Clearest way to order a factor by the mean of another variable, weighted by a third.

Was recently asked a question about how to organise the facets of a plot using a value. Specifically, (using mtcars) taking the mean of hp for each cyl and gear grouping and plotting the cyl with the highest mean hp for 3-gear vehicles first. Successfully managed to create this graph:

But my code seemed a bit hacky, creating a new column:

mtcars %>% 
  group_by(gear) %>% 
  mutate(hp_gear3 = ifelse(gear == 3, hp, NA),
         cyl = fct_reorder(factor(cyl),
                           hp_gear3, 
                           mean, 
                           na.rm = TRUE,
                           .desc = TRUE)) %>%
  ggplot(aes(factor(gear), hp)) +
  stat_summary(fun = mean) +
  facet_wrap(~cyl)

I thought about using weighted.mean instead inside of fct_reorder2(), and this code gives the same output in fewer lines:

mtcars %>% 
  mutate(
    cyl = fct_reorder2(factor(cyl),
                       hp, 
                       gear==3, 
                       weighted.mean,
                       .desc = TRUE)) %>% 
  ggplot(aes(factor(gear), hp)) +
  stat_summary(fun = mean) +
  facet_wrap(~cyl)

My intention here is to order each level of cyl by weighting the mean gears conditional on 3-geared vehicles alone. It gives the right graph but I can't quite figure out whether it's doing what I'm asking it to, or just luckily landing in the right place. Am I understanding the working of fct_reorder2() correctly?

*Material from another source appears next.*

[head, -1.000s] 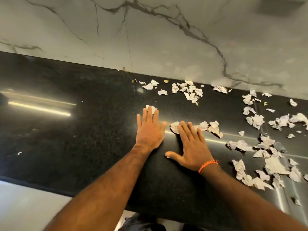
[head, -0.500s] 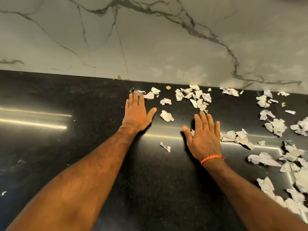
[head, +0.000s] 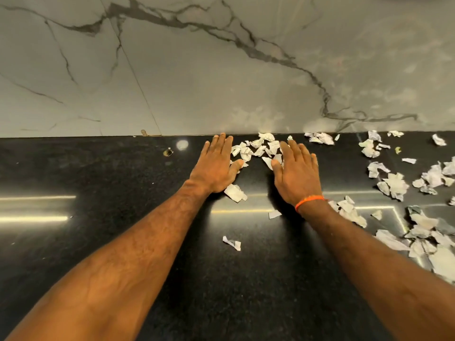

I'm not sure I understand what the mean is supposed to be weighted by, since we're looking only at 3-geared vehicles, so let me know if this is what you had in mind:

# With fct_reorder2
mtcars %>% 
  mutate(cyl = fct_reorder2(factor(cyl), hp, gear, 
                            function(x,y) mean(x[y==3]), .desc=TRUE)) %>% 
  ggplot(aes(factor(gear), hp)) +
    stat_summary(fun = mean) +
    facet_wrap(~cyl)

# Create a new column to order by
mtcars %>% 
  group_by(cyl) %>% 
  mutate(hp.mean = mean(hp[gear==3])) %>% 
  ungroup %>% 
  arrange(desc(hp.mean)) %>% 
  mutate(cyl = factor(cyl, levels=unique(cyl))) %>% 
  ggplot(aes(factor(gear), hp)) +
    stat_summary(fun = mean) +
    facet_wrap(~cyl)

Smashing! Gets them all in the right order each time! And putting it inside facet_wrap() is the chef's kiss of parsimony/tidyness here. Thanks @joels!

This topic was automatically closed 7 days after the last reply. New replies are no longer allowed.

If you have a query related to it or one of the replies, start a new topic and refer back with a link.

Ah, now I see. Nice use of weighted.mean for filtering at the same time! As far as I know, fct_reorder and fct_reorder2 are working the way you think they are. You can shorten the code further by reordering within facet_wrap:

mtcars %>% 
  ggplot(aes(factor(gear), hp)) +
    stat_summary(fun = mean) +
    facet_wrap(~ fct_reorder2(factor(cyl), hp, gear==3, weighted.mean, .desc=TRUE))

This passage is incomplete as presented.